Director: Nick Corporon

Studio: Breaking Glass Pictures

Language: English

SYNOPSIS:

Jonathan (Tuc Watkins), a handsome businessman, flies into San Francisco and hires a young hustler (Devon Graye) to accompany him on a road trip to the Grand Canyon, with a catch: he must role-play as someone named "Brandon." On the road, "Brandon" comes to realize he's playing a vital role in the recreation of Jonathan's lovelorn past. As the hustler digs for clues, Jonathan insists that he stick to the role he was hired for.

Eager to leave his own past behind and feeling a strange connection with his unique client, he sheds his own identity and plays the part. An amorous game of obsession and manipulation commences, as these two broken souls get closer to their destination.


REVIEW:

A Los Angeles streetwalker and his older client go on a revealing road trip in this promising feature debut. By the end, you'll feel like you've seen it all before. But for a good while, Retake, the feature debut of writer-director Nick Corporon — mainly known for LGBT-themed short films like Last Call (2009) and Barbie Boy (2014) — seems like it's carving out some distinctive new territory in the well-trod world of queer cinema.
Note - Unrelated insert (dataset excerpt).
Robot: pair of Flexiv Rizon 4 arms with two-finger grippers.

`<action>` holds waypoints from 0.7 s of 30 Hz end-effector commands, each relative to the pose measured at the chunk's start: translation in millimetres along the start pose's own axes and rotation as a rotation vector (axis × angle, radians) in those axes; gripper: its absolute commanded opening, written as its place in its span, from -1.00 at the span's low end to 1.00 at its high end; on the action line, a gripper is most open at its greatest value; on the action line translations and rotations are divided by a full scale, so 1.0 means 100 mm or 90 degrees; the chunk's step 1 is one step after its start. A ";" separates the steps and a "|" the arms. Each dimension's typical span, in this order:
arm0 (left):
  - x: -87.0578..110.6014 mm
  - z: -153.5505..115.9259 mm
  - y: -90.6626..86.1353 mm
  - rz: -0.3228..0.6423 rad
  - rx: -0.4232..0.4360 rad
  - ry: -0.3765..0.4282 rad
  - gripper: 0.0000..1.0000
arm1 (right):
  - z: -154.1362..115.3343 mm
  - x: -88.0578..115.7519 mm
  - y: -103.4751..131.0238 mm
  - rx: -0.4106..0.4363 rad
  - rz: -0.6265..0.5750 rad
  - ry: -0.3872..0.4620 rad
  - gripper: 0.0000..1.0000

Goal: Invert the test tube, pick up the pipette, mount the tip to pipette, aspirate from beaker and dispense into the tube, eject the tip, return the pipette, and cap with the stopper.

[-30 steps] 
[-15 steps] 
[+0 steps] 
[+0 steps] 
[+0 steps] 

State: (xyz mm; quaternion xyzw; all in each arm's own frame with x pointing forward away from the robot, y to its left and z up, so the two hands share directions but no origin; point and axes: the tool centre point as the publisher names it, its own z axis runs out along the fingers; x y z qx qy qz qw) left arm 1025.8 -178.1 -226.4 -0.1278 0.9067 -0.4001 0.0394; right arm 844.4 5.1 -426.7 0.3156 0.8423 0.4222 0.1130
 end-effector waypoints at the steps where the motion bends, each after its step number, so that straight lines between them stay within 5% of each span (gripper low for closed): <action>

Initially, the movie comes off like a thriller, introducing the first of its two lead characters — handsomely grizzled middle-ager Jonathan (Tuc Watkins) — with jagged edits, intensified sound design (you'll never hear a suitcase handle click with as much epochal flamboyance) and a droning score in the Cliff Martinez vein. It feels like anything could happen, and when Jonathan first sets his eyes on a beestung-lipped Los Angeles male prostitute (Devon Graye) who he insists on calling Brandon, there's a very definite feeling of danger, if not murder in the air.
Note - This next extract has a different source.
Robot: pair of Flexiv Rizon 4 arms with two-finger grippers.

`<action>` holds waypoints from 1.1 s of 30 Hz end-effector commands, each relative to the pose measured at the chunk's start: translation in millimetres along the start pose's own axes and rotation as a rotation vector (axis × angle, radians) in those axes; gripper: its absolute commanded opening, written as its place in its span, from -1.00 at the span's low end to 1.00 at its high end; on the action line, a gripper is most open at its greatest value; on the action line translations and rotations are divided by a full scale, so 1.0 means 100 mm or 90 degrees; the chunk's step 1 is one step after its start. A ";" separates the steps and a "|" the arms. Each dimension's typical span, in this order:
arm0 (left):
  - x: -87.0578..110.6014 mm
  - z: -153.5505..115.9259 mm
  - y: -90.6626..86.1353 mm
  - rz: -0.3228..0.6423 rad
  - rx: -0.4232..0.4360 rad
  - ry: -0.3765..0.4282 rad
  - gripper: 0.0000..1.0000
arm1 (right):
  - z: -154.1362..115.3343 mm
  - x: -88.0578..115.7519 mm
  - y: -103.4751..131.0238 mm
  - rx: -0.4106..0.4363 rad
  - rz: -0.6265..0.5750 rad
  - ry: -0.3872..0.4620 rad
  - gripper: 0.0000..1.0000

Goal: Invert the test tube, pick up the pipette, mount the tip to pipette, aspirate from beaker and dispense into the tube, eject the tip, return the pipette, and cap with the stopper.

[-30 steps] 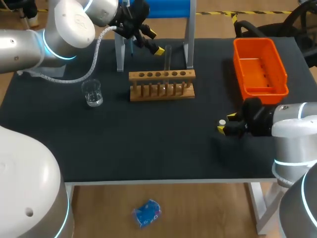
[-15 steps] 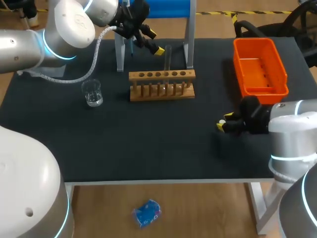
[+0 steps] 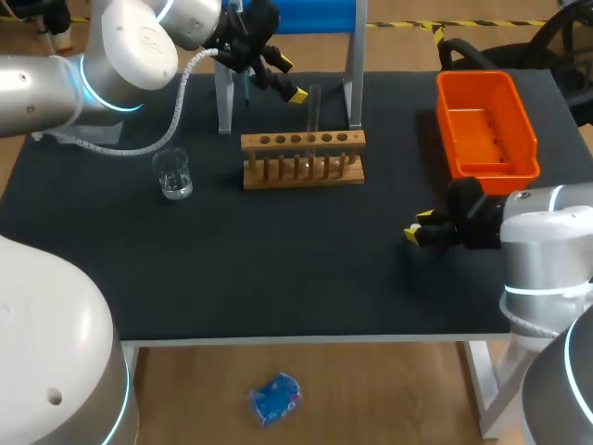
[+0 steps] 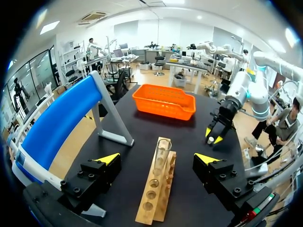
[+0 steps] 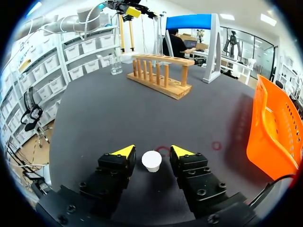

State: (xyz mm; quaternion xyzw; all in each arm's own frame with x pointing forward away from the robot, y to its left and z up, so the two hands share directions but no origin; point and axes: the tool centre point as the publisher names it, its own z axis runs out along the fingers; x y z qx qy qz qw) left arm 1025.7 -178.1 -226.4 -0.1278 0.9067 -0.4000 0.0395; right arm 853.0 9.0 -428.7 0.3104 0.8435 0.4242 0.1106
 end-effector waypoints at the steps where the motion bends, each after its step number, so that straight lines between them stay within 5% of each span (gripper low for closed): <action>1: 0.00 -0.01 -0.01 -0.001 -0.004 0.002 1.00 | 0.02 -0.01 0.00 -0.001 -0.001 0.000 -0.09; 21: 0.00 -0.01 -0.01 -0.001 -0.004 0.002 1.00 | 0.01 -0.02 0.00 0.004 0.000 -0.002 -0.24; 30: 0.00 -0.01 -0.01 -0.001 -0.004 0.002 1.00 | 0.00 -0.02 -0.01 0.006 0.002 -0.003 -0.66; 33: 0.00 -0.01 -0.01 -0.001 -0.004 0.002 1.00 | -0.01 -0.02 -0.02 0.006 0.003 -0.004 -1.00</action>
The aura of death quickly subsides, though the menace remains. Jonathan makes it clear upfront that he wants Brandon to role-play with him — to be, in effect, the callow young submissive to his stoic domineering daddy. Corporon very incisively captures the simultaneous threat and allure of sex between strangers, as well as the unbridled pleasure that can result from giving yourself so trustingly to someone you don't know. Really, there's enough in that messy mental and physical space for an entire feature, which makes the film's increasing conventionality that much more frustrating.

Corporon maintains the interest of the early scenes for a while, as Jonathan pays Brandon a good deal above his usual rate to accompany him on a road trip from L.A. to the Grand Canyon. The older man's motives are murky, and his actions (stopping at very specific motels, restaurants and tourist sites; taking Brandon's picture with an old Polaroid camera) tread a fine line between curious and creepy. It's still easy to understand why Brandon goes along with it all. The transactional nature of the duo's relationship keeps genuine feeling in check, and there's real drama and intrigue in that tension.

But the role-play boundaries are eventually breached, and it's at that point that the film takes a hard turn toward dime-store psychology and easy sentiment. The more Jonathan and Brandon reveal about their wounded selves, the less original and more irritatingly "indie" Retake becomes. (The cloying semi-redemptive finale is an especially big misstep.) Corporon still has an evidently strong hand with his performers — not only Watkins and Graye (both stalwart supporting actors given a rare chance to shine in lead roles), but with Derek Phillips and Sydelle Noel as a mixed-race couple who Jonathan and Brandon run into on the road, and who seem to be occupying a fascinating movie all their own.